Valuation Methodologies
There are three particular approaches when considering the appropriate methodology suitable for compliance with the market value or market value based valuation.
- Market comparison approach
- Depreciated replacement cost approach
Market Comparison Approach
The market comparison approach seeks to determine the current value of an asset by reference to recent comparable transactions involving the sale of similar assets.
The market comparison approach is generally appropriate for assets for which an established market exists such as motor vehicles, general plant and equipment, residential property etc.
Cost Approach
The Depreciated Replacement Cost (DRC) is the estimated current cost of replacement of the asset with a similar asset which is not necessarily an exact reproduction but which has similar service potential and function (plus where applicable an amount for installation), less an amount for depreciation in the form of accrued physical wear and tear, economic and functional obsolescence.
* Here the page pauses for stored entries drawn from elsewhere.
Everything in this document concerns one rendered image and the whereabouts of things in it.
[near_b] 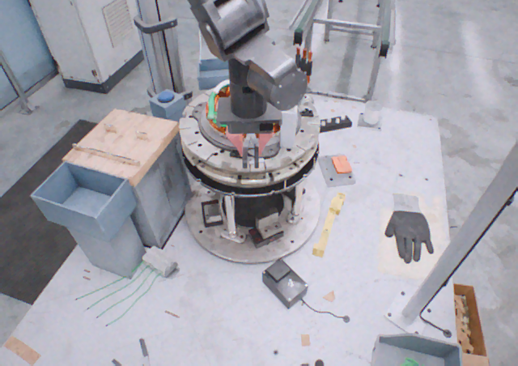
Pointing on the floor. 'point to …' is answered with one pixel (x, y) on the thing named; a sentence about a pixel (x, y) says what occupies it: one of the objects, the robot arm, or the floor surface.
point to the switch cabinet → (87, 27)
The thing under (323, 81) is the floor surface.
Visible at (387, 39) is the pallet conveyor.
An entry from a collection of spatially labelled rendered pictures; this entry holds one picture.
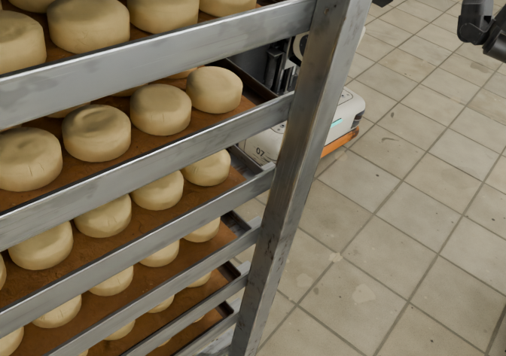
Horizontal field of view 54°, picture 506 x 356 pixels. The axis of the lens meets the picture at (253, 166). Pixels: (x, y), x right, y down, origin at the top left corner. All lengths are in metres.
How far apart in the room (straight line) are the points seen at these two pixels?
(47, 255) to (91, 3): 0.20
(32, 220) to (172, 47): 0.14
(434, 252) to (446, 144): 0.78
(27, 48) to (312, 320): 1.57
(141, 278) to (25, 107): 0.29
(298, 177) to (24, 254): 0.24
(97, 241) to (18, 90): 0.20
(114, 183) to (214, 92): 0.13
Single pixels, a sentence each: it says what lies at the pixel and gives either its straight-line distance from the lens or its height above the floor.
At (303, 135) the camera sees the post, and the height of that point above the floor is 1.22.
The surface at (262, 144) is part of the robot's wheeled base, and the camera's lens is 1.97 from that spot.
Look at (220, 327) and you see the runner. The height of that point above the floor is 0.88.
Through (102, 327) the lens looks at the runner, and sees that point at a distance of 0.49.
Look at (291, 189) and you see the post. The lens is 0.48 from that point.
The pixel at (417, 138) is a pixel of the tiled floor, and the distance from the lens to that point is 2.71.
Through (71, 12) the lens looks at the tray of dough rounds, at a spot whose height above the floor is 1.33.
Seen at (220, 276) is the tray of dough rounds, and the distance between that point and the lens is 0.65.
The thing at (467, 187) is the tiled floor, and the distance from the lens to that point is 2.55.
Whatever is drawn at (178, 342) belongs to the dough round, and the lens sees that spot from 0.70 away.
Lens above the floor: 1.48
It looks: 42 degrees down
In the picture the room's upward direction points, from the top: 12 degrees clockwise
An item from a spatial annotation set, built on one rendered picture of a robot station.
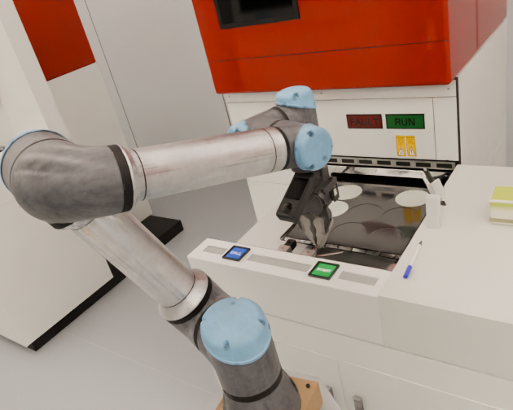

The DRC is an acceptable surrogate method for arriving at a market-related value. The method is commonly applied in a valuation situation involving an asset where there is no readily available or otherwise dependable market data to analyse in developing a market value estimate.
Specialised operational assets, by their nature, lack market evidence on which to base a market value assessment and accordingly, having particular regard to the deprival value concept, these require a replacement cost valuation methodology. Consequently such assets are sub-categorised as replacement cost based assets and the market value with continuing use is derived by a depreciated replacement cost approach.